Kubbeyi onarmak için özel bir harç hazırlamaları gerektiğini söylediler. Genç peygamberin tükürüğü, Zemzem suyu (Mekke'deki Zemzem kuyusundan gelen "kutsal" su) ve Mekke toprağı içermeliydi. Hikayeye göre bu "kutsal harç" karışımı olması gerektiği gibi oluşturulmuş ve Hristiyan kilisesindeki çatlaklar onarılmıştır.

"Ayasofya'yı çevreleyen bu efsaneler ve mitler insanları ona bağlar; bunun onların camisi, tapınakları olduğuna dair algıyı güçlendirir," diyor Hasan Mert Kaya.

Başkurt, "[Sultanın] tebaası açısından baktığımızda Ayasofya, fethin mutlak sembolü olarak tanımlanmıştır." Türkiye'nin birçok Müslüman vatandaşının zihninde hala böyledir.

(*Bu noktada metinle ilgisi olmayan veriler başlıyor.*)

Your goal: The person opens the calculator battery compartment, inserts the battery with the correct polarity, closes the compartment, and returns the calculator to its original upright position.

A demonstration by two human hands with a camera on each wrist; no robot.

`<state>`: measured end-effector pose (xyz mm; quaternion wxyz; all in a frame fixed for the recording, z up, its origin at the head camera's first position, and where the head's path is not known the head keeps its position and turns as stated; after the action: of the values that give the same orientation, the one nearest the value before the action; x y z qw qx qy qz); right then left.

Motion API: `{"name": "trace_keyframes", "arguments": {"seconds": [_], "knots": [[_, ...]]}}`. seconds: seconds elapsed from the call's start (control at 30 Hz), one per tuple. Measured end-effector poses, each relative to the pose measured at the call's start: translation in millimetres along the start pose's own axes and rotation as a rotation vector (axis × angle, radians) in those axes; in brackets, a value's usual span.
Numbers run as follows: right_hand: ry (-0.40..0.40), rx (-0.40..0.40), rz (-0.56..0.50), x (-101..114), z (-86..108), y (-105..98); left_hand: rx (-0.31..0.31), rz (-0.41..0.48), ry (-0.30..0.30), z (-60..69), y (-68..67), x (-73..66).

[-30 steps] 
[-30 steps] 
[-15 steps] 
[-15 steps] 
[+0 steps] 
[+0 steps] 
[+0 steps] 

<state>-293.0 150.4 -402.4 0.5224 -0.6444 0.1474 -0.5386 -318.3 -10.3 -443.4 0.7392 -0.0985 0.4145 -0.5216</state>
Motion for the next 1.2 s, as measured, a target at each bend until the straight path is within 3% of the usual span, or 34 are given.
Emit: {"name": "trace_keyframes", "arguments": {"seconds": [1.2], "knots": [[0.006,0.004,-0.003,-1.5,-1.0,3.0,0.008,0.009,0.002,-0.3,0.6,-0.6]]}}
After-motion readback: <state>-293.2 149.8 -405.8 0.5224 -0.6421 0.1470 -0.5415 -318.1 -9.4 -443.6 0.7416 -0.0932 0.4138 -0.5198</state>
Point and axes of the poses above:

Bugün Ayasofya, Süleymaniye, Sultanahmet (Mavi) ve Fatih Camisi gibi İstanbul'daki diğer birçok cami gibi ziyaretçilere açıktır. 2024'te uygulamaya konulan 25 avroluk bilet fiyatının kaşları çattırmış olmasıyla birlikte, 2025 yılında yaklaşık 1500 yıllık tarihindeki en kapsamlı çalışmalar olan ve merkezi kubbeyi restore edecek üç yıllık bir koruma projesi başladı.

Çalışmalar, mozaikleri korurken binanın depreme dayanıklılığını artıracak, bu da dünyanın her yerinden ziyaretçilerin "Kutsal Bilgelik" yerine akın etmeye devam edebileceği anlamına geliyor.